April 23, 2010

Jekyll and Hyde.

Andrei has teased me endlessly since his arrival into Dar es Salaam that I convinced him to join me here on a juxtaposition of “sales pitches”. One moment I was claiming this was a tropical paradise and he would be a fool to miss out on the opportunity to join me here, the next this was a hell hole from which he needed to save me.
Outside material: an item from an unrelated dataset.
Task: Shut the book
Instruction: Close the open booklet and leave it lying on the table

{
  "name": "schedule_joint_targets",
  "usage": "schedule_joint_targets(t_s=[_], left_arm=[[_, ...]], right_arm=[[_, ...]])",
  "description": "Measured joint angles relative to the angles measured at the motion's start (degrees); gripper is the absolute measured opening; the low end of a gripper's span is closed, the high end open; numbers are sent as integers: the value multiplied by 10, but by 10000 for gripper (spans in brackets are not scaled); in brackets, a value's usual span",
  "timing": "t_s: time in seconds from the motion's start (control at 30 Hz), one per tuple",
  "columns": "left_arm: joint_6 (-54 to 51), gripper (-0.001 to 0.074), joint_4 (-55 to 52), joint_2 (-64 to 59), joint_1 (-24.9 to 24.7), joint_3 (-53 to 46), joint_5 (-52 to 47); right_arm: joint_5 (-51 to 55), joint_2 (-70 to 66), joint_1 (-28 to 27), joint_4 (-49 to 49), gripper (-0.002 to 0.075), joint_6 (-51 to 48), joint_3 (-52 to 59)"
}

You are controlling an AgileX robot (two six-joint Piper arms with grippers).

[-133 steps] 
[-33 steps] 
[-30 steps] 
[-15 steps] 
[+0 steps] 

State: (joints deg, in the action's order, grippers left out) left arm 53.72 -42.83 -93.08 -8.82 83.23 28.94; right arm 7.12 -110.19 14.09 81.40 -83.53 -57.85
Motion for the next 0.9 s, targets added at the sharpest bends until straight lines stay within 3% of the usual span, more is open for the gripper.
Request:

Admittedly, these competing insights into the new place I was learning to call home reflected an incomplete and unsubstantiated understanding of the city. But, the truth is, as we continue to experience it, Dar es Salaam seems to offer a split personality. An evening of drinks at our favorite bar overlooking the sea with a perfectly shaped crescent moon hanging in the background precedes our exit that will surely include a heated, ugly argument with a taxi cab driver to secure a fair price home. Tropical rainstorms that ease the burden of equatorial sun and heat are followed by an onslaught of hungry, swarming mosquitos coming in to feast. An afternoon diving into the Indian Ocean and snorkeling with tropical fish around a sunken ship allows us to forget the frustrations of work and the intensity of our commute come Monday. A fridge full of the fresh catch of the day brings great excitement and introduces welcome variety to the otherwise mundane line-up of food options only to be spoiled by prolonged power outages the next afternoon.

And so it seems, my original assessments may have not been so far removed from the truth. I believe we are privileged to experience, or at least have insights into, some of the best of what Dar es Salaam has to offer, and we are certainly shielded from some of its very worst. We live in a neighborhood deemed “unworthy” and “uninhabitable” by some ex-pats that reside in $4500/month expansive houses on the peninsula (of course, largely subsidized by their employers according to safety concerns). Yet, our apartment is home to running water, modern sanitation services, a (sometimes functional) back-up power generator, and 24 hour security guards, luxuries unthinkable to most of our Tanzanian counterparts.

We once received poignant advice from our friend’s 17 year old daughter, she said, “You have to look around and be appreciative, you have so much more than most Tanzanians.” She is right of course, but there was something surreal about receiving such advice from a surly teenager who lives off the full support of her parents. Andrei was also keen to later point out that most of our “peers” are not Tanzanian, they are instead the very ex-pats along the likes of her parents, here on fully supported packages, who by comparison appear to have much, much more than us here.

At the end of the day, whenever we feel trapped or stifled, we need only remind ourselves that we are a mere few clicks of a mouse away from an escape route out of here. We have options, and above all, we have the ability to choose the lens through which we decide to make sense of our surroundings.